I have been trying to get a puzzle box by Mr Makishi for some time and have been stymied by his refusal to open a PayPal account to allow safe payment across continents. So I was delighted to see that he has collaborated with Matthew Dawson to make a number of Pagoda puzzles. Number 1 and a tougher number 3 were available in the recent auction (in fact some are still up for sale). These are a limited run of 40 puzzles and were available on a "Buy now" basis which meant I stood a reasonable chance of getting what I was after without any nasty surprises. Within a day or so of the auction starting, I had obtained a price which included the PayPal fees and post to the UK. It was a little eye-watering but still manageable (I haven't dared tell the present Mrs yet!!)

After 7 days it arrived very nicely packaged. The box contained the Pagoda itself and a small sealed envelope with the solution inside. The puzzle is constructed from maple, oak and walnut and looks stunningly well constructed. It has the Makishi signature on the back. It is 5.75" tall, 3" wide and 3" deep.

Pagoda 3 solved
It is quite clear that the door at the front is to open (it turns out that this is a drawer). Initially I had absolutely no idea what was required. The lower 2 roof pieces can turn in any direction, the second one is fixed and the top one initially was stuck but seemed slightly loose. After a little fiddling I discovered that when the lower pieces were in the correct position then the top piece could lift up or move down and in certain positions the top could rotate. From this I deduced that the aim was to move the top piece through a hidden internal maze until it was all the way up and thus release the drawer.

Having now done 4 revomazes I did not find the maze hugely difficult but it was very enjoyable and really cleverly instituted and after about 30 minutes I had managed to open the puzzle. I was not particularly systematic in my navigation of the maze and did not plot a map or take notes which meant that after opening the puzzle and admiring the perfect construction, I was completely unable to lock it again.

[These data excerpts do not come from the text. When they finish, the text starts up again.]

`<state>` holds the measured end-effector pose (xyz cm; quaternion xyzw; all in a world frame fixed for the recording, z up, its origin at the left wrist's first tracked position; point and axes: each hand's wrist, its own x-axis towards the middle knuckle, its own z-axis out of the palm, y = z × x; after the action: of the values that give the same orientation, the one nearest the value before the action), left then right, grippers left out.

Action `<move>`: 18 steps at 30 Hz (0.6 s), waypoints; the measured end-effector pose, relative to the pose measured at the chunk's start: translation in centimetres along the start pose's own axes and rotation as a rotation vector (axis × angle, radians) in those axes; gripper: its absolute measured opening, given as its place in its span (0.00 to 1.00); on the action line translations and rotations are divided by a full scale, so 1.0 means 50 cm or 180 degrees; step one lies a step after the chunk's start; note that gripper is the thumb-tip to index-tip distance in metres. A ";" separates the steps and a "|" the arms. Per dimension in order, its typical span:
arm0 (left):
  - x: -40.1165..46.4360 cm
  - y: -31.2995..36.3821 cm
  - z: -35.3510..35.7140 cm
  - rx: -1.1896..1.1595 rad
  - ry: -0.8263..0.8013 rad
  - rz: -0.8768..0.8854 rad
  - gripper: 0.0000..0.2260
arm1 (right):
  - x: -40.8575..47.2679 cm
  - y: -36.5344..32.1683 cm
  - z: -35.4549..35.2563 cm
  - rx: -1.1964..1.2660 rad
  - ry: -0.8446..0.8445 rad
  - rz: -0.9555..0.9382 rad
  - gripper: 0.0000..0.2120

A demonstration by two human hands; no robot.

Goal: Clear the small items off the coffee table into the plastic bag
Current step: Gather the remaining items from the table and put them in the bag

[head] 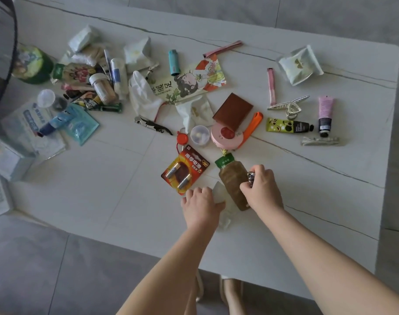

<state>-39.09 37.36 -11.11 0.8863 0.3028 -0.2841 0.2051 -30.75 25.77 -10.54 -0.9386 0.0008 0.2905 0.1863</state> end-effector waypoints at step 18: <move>0.084 -0.101 -0.103 -0.1055 0.0540 -0.0793 0.15 | 0.019 -0.013 0.047 -0.1037 0.0144 -0.0583 0.35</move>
<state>-37.69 45.57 -10.85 0.8169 0.4687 -0.1779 0.2852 -31.17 27.31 -12.60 -0.9588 -0.1276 0.2474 0.0574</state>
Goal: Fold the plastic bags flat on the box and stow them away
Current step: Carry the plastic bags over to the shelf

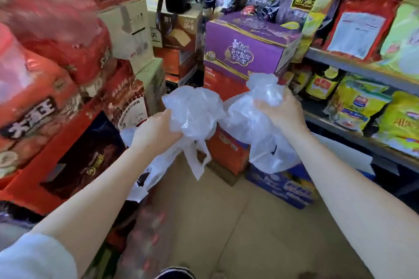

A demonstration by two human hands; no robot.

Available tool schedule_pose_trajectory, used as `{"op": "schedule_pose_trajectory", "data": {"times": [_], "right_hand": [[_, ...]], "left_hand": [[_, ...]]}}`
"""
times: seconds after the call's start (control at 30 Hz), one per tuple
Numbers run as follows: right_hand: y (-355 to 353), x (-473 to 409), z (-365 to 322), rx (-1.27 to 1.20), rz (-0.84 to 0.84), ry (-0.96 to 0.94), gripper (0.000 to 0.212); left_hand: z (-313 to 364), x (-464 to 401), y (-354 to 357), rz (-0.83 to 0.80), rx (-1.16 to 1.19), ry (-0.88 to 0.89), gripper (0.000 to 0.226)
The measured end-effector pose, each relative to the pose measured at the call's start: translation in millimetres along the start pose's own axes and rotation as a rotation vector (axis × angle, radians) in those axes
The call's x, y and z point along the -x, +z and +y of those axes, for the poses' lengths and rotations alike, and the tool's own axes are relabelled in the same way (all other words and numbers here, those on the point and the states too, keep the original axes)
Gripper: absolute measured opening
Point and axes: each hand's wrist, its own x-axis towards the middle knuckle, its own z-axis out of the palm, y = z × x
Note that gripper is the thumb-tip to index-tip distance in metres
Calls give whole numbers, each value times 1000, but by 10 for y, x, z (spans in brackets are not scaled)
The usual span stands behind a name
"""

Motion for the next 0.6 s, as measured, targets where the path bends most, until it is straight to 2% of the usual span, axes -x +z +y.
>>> {"op": "schedule_pose_trajectory", "data": {"times": [0.07, 0.13, 0.23, 0.3, 0.4, 0.5, 0.6], "right_hand": [[49, -528, -175, 10, 22, -41, 60], [134, -1033, -308, -3, 39, -79, 58], [331, -1772, -403, 12, 62, -160, 49], [506, -2216, -466, 19, 68, -191, 50], [775, -2940, -611, -8, 77, -140, 59], [956, -3656, -796, -20, 86, -132, 54], [1027, -4328, -887, -3, 96, -132, 50]], "left_hand": [[-54, -518, -108, 52, 68, -52, 38], [-139, -1053, -120, 149, 162, -15, 42], [-197, -1805, -162, 212, 245, -28, 41], [-260, -2366, -176, 270, 277, -22, 52], [-337, -3195, -218, 244, 298, 6, 64], [-355, -4048, -332, 271, 260, 44, 74], [-325, -4877, -413, 283, 214, 178, 78]]}}
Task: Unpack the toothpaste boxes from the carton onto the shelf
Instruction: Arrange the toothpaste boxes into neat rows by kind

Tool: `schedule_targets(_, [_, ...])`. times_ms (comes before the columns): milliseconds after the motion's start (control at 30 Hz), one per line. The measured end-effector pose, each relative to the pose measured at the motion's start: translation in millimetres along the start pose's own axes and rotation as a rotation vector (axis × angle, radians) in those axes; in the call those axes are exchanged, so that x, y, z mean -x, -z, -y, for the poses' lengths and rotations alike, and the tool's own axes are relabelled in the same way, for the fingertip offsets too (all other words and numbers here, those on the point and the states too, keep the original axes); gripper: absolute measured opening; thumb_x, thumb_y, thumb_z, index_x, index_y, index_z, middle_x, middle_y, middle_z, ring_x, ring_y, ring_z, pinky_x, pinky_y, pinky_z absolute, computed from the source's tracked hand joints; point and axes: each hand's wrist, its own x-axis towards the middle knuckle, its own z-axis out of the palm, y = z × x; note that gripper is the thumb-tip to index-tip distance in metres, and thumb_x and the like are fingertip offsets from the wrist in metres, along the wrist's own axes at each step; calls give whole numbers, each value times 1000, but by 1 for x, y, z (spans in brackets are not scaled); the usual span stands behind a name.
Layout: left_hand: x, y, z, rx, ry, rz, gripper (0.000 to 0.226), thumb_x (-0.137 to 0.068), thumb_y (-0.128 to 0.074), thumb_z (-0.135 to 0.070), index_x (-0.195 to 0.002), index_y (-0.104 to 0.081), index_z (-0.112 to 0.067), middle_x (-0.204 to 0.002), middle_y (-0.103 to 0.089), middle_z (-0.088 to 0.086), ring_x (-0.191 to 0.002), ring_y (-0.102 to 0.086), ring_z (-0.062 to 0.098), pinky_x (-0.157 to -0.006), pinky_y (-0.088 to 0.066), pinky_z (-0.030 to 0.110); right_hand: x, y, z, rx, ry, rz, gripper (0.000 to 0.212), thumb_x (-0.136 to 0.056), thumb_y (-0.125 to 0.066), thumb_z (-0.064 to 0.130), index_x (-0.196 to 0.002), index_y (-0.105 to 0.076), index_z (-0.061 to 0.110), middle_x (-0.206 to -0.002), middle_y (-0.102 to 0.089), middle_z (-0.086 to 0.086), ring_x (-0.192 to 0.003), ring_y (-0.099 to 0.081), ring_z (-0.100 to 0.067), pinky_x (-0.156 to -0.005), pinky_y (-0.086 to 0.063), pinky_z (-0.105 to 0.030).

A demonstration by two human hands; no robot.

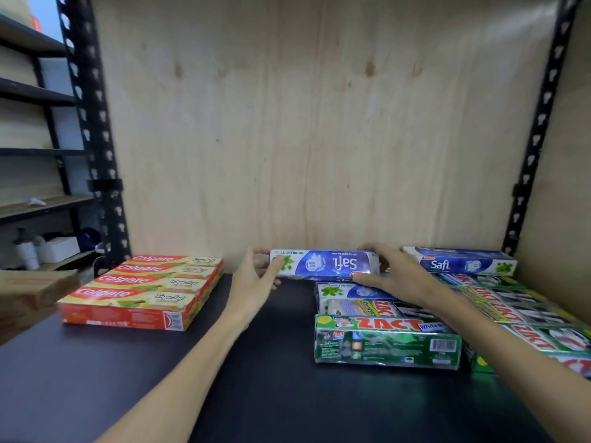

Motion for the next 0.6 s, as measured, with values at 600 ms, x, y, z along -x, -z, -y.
schedule_targets(600, [122, 55, -75, -163, -68, -197, 22, -94, -64, -46, -100, -62, -25, -81, -71, -8, -69, -64, 3, -68, -46, 25, 106, 35, 77, 159, 143, -24, 70, -72, -67, 74, -130, -60, 36, -123, -59, 9, -122, -42, -12, -104, -22, -36])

In fact several times I managed to part lock it but not get any further forwards or back. I have been stuck at this point for some time!!! I have even opened the instruction envelope and looked at that but unfortunately it does not seem helpful in closing the Pagoda. So at present I am stuck picking it up and playing without success. This is frustrating but is the sign of a good puzzle!

After 2 months of playing with this thing, I emailed Matt to see whether he had any closing instructions for it and literally immediately after hitting the send button on the email, I finally managed to get enough of an understanding of it to get it closed!! It is a pretty awesome design to have kept me stymied for so long! In fact I am not 100% sure that I will be able to repeat it! I will give it a go when I have the courage.

This kept me going for quite some time, my only regret about this particular puzzle is that there is no way to see the obviously extremely ingenious mechanism inside after opening it.

Matthew Dawson, the puzzle designer is to be highly commended for such a clever mechanism made in wood. I really look forward to any new puzzles by him (he has stated that his next designs will not be Pagodas this time). It was not particularly cheap but as a limited edition of 40, I think was a really good buy.

1 comment:

  1. Great Blog!!
    There are still some available here: ;)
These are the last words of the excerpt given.